As the “surge” began in Iraq in 2007, there was little reason for optimism: 40 to 50 bodies a day were turning up in Baghdad alone, and the country was in a state of civil war. But slowly, surprisingly, the number of civilian casualties began to drop. In fact, by the fall of 2007, the number of violent attacks countrywide were at their lowest point in three years. There were several factors that led to the success of the surge, but the most important was this: American troops shifted their focus to protecting the population.As the Afghan surge gets underway in 2009, the pundits are as pessimistic as they were about Iraq in 2007. But the surge will work, because Gen. Stanley McChrystal, the top commander in Afghanistan, has shown every indication that he’s learned the lessons of the Iraqi experience. He’s already pushed for a serious investigation into a NATO bomb attack in September that killed several civilians.
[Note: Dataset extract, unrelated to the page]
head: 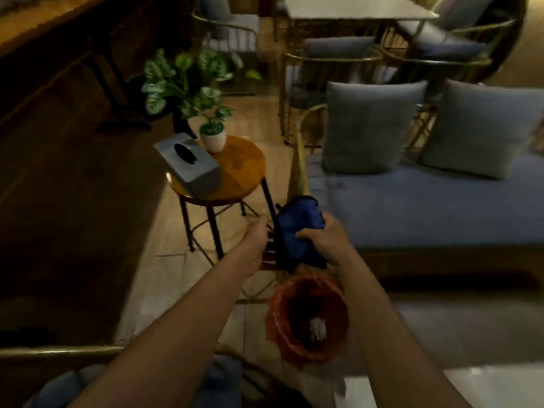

McChrystal, in other words, is serious about protecting the population. That will help the U.S. military receive more and better intelligence as they spread out into communities and signal their commitment to ensuring safety. The secrets of the Taliban’s logistical networks and hideouts will be revealed, paving the way for a crushing offense. There’s a lot that’s different about Afghanistan in 2010 than Iraq in 2007. But the U.S. military’s “Hail Mary” pass worked in Iraq, and it will in Afghanistan, too.